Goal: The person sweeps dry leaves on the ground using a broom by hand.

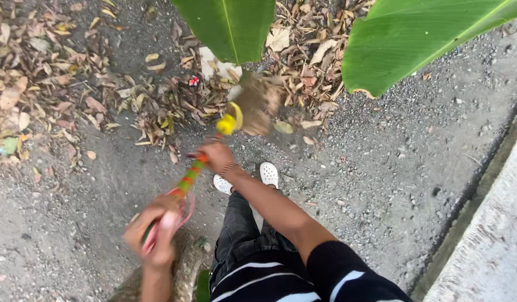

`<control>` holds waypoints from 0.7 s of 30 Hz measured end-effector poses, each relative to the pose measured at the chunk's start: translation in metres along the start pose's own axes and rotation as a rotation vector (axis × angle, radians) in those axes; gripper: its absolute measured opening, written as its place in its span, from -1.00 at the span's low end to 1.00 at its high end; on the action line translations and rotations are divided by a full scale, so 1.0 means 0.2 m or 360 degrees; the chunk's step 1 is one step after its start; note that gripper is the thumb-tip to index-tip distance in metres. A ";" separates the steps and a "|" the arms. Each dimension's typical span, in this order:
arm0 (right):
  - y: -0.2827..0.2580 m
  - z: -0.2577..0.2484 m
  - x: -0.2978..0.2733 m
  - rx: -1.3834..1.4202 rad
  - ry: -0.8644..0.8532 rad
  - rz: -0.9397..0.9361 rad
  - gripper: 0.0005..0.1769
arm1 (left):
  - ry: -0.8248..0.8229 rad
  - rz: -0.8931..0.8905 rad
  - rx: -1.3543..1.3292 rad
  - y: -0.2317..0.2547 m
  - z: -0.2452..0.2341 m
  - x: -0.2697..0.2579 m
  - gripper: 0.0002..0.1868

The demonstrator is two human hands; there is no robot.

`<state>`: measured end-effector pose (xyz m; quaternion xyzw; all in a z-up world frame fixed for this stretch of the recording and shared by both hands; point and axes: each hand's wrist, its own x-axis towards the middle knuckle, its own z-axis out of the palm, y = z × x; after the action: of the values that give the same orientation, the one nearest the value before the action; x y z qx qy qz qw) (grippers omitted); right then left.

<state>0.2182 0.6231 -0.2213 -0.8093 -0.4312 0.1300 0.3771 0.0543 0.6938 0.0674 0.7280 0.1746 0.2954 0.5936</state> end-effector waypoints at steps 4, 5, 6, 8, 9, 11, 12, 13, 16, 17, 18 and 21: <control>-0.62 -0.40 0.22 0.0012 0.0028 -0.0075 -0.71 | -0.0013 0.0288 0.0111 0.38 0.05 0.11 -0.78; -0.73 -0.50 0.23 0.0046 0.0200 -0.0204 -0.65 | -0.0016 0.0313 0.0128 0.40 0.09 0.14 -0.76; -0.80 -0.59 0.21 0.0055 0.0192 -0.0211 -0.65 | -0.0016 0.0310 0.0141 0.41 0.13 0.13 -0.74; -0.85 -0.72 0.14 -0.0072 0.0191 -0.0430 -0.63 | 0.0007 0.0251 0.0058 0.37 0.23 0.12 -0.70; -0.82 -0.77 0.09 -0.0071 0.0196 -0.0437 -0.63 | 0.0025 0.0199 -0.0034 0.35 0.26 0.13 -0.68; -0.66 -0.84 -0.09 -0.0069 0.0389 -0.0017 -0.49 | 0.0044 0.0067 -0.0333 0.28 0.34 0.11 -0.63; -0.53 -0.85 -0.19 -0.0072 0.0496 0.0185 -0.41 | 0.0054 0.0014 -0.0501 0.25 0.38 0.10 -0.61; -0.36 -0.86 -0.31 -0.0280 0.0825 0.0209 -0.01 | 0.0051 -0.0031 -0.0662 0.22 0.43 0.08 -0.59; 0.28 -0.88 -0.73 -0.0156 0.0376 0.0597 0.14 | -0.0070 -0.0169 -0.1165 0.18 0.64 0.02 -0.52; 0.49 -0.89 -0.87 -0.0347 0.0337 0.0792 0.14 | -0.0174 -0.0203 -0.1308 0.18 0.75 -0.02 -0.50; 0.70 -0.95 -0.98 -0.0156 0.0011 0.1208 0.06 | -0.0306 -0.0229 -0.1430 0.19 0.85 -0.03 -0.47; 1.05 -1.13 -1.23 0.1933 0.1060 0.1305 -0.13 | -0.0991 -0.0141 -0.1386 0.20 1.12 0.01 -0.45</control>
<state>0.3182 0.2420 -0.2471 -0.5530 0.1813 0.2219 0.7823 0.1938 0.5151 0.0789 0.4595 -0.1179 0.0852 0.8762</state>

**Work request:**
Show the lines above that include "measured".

**Response area:**
`<control>` holds waypoints from 0.7 s of 30 Hz measured end-effector poses, each relative to the pose measured at the chunk's start: translation in metres along the start pose's own axes and rotation as a rotation vector (axis × angle, radians) in those axes; gripper: its absolute measured opening, written as its place in its span, from -1.00 at the span's low end to 1.00 at its high end; on the action line translations and rotations are divided by a full scale, so 1.0 means 0.2 m or 360 degrees; the chunk's step 1 is one step after its start; note that gripper is the thumb-tip to index-tip distance in metres. A ";" separates the steps and a "|" the arms. Each dimension's typical span, in this order:
`<state>`: measured end-effector pose (xyz m; quaternion xyzw; all in a z-up world frame fixed for this stretch of the recording and shared by both hands; point and axes: each hand's wrist, its own x-axis towards the middle knuckle, its own z-axis out of the palm, y = z × x; after the action: of the values that give the same orientation, the one nearest the value before the action; x y z qx qy qz qw) (grippers omitted); right then left.

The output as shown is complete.